Study material -
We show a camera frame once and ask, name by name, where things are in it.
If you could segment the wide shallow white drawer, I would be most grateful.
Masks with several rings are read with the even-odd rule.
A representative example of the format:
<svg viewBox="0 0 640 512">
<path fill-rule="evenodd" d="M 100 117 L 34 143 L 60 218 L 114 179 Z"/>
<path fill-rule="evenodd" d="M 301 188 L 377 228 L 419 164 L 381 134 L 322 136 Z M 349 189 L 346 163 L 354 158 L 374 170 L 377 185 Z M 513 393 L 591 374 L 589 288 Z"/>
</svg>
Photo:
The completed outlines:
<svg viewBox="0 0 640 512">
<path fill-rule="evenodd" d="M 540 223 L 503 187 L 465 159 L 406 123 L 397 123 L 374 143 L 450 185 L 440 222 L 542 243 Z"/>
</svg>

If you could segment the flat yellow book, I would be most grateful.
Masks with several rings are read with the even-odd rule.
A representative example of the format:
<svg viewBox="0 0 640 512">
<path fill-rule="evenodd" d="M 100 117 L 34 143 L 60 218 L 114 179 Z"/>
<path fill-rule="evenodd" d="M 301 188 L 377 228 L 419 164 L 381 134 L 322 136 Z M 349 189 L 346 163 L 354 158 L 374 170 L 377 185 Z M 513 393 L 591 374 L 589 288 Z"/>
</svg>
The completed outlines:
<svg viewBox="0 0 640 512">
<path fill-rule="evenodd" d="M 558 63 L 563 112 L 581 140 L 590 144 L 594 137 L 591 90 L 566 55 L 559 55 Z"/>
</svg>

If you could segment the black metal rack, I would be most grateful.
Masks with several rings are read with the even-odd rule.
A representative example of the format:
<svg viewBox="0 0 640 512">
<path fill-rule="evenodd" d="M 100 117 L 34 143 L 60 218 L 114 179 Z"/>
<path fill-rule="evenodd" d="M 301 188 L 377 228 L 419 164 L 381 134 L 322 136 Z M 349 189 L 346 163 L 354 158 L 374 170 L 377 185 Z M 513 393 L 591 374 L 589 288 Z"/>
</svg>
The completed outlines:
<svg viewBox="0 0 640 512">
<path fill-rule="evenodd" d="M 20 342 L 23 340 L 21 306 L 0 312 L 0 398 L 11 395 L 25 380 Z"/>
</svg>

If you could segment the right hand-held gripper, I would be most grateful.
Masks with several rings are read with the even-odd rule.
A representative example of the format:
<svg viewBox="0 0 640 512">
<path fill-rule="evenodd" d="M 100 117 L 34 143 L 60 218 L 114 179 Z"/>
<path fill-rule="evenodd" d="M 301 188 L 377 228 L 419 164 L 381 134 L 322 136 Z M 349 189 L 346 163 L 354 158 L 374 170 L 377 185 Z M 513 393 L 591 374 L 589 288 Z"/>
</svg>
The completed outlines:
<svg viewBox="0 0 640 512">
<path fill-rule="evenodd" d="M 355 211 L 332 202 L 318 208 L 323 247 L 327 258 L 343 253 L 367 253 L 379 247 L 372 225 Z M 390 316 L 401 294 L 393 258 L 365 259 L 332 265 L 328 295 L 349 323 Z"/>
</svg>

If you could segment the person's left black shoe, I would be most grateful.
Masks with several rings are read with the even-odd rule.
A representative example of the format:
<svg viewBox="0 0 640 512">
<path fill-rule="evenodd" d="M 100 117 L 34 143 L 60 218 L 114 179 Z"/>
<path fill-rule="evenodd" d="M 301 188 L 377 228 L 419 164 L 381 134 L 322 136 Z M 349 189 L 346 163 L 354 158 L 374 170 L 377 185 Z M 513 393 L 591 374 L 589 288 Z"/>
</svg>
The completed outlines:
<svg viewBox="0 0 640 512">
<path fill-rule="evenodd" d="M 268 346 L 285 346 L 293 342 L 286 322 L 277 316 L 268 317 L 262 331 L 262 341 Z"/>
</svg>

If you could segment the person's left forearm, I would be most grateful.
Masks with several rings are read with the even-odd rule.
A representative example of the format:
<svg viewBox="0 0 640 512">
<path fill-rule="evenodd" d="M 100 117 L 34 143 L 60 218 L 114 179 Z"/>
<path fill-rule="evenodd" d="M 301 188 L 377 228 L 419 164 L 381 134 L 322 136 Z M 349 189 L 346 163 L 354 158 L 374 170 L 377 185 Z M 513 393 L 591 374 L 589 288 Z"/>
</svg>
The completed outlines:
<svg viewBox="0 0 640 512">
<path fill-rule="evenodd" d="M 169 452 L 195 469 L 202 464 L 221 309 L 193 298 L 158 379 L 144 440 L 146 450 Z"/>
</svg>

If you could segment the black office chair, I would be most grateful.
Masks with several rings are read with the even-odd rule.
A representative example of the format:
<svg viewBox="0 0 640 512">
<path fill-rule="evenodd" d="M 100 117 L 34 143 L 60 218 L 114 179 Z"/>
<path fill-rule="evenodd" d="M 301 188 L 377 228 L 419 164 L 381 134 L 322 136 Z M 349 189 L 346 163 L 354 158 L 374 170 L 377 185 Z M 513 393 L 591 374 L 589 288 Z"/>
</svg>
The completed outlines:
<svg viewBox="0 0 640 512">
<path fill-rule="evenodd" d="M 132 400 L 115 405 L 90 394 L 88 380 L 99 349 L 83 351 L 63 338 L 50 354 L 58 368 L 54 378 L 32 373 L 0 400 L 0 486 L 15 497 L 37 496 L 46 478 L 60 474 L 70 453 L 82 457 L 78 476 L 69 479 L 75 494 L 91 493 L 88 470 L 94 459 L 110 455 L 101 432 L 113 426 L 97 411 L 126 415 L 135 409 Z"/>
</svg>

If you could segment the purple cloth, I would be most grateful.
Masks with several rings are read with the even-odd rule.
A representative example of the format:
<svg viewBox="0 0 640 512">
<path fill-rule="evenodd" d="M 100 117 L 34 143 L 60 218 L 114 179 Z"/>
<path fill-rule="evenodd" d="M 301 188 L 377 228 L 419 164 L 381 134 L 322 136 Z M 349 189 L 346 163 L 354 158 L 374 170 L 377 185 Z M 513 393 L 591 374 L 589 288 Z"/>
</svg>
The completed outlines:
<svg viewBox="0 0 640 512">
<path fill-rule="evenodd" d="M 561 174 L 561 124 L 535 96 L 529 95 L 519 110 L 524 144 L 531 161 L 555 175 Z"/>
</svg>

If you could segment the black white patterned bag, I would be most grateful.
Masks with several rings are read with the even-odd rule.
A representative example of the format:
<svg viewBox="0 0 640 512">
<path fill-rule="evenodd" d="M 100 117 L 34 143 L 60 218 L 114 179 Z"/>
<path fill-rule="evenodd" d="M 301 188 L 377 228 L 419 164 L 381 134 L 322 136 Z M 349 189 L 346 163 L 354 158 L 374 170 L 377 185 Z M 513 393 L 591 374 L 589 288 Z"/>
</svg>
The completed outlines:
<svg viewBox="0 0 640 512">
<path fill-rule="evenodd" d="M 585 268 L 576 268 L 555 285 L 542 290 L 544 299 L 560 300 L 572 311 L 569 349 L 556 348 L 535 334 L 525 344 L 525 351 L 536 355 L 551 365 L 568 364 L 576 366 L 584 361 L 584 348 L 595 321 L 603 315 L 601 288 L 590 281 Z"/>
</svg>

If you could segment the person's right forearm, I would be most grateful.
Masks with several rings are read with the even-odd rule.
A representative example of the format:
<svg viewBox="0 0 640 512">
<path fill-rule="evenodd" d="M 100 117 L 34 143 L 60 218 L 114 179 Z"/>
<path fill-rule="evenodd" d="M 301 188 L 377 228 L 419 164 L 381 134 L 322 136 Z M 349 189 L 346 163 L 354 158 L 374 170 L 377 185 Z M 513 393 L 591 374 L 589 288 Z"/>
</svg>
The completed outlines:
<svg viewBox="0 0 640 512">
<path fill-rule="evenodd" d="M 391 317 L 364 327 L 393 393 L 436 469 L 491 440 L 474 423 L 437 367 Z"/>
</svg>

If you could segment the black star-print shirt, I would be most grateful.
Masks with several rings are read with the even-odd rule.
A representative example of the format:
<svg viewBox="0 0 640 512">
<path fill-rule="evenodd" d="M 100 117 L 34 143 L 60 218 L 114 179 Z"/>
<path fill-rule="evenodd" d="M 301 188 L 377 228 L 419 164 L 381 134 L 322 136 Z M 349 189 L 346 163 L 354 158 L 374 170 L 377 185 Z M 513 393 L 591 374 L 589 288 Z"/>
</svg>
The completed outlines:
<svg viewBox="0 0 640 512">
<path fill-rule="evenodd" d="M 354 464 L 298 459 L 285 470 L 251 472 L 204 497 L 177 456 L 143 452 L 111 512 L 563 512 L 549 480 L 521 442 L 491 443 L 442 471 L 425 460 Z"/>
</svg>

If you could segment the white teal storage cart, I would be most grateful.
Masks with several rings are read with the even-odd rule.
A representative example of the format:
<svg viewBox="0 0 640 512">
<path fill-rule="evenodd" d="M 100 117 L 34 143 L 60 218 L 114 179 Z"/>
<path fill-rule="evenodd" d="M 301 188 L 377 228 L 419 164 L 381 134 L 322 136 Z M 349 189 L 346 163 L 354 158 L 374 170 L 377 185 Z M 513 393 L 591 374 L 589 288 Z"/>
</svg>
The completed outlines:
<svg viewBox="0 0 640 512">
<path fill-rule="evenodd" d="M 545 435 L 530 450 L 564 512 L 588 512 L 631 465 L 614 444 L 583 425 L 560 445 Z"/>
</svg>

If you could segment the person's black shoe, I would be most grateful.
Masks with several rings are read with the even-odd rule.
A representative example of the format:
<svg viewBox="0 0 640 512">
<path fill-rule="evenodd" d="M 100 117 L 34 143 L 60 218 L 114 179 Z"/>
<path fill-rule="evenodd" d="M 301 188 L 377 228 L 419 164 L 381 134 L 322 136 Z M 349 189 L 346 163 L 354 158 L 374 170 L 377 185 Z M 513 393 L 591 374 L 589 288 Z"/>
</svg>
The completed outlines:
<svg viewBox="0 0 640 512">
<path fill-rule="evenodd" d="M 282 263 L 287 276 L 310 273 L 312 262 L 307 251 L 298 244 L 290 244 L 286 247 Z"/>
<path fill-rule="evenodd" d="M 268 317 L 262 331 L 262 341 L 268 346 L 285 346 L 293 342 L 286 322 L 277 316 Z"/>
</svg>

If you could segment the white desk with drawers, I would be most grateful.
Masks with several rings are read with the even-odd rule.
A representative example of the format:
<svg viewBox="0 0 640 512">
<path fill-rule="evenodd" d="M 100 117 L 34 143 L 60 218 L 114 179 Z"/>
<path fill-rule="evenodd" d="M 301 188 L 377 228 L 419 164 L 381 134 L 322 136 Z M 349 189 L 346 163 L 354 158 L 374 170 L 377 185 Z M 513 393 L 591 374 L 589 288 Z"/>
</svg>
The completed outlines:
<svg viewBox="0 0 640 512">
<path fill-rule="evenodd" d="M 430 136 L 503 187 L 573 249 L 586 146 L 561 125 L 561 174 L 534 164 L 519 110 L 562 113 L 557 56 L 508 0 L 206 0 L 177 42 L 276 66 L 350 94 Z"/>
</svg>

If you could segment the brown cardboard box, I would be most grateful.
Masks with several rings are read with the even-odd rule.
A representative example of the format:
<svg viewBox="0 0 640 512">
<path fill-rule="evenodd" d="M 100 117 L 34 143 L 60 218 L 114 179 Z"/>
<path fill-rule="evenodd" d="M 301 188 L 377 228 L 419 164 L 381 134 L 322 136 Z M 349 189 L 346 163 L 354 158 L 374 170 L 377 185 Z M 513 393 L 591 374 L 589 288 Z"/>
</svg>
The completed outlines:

Instructions for the task - Copy out each line carrying the string "shoe" from the data.

Solution below -
If you could segment the person's left black shoe, I would be most grateful.
If you could segment the person's black shoe, I would be most grateful.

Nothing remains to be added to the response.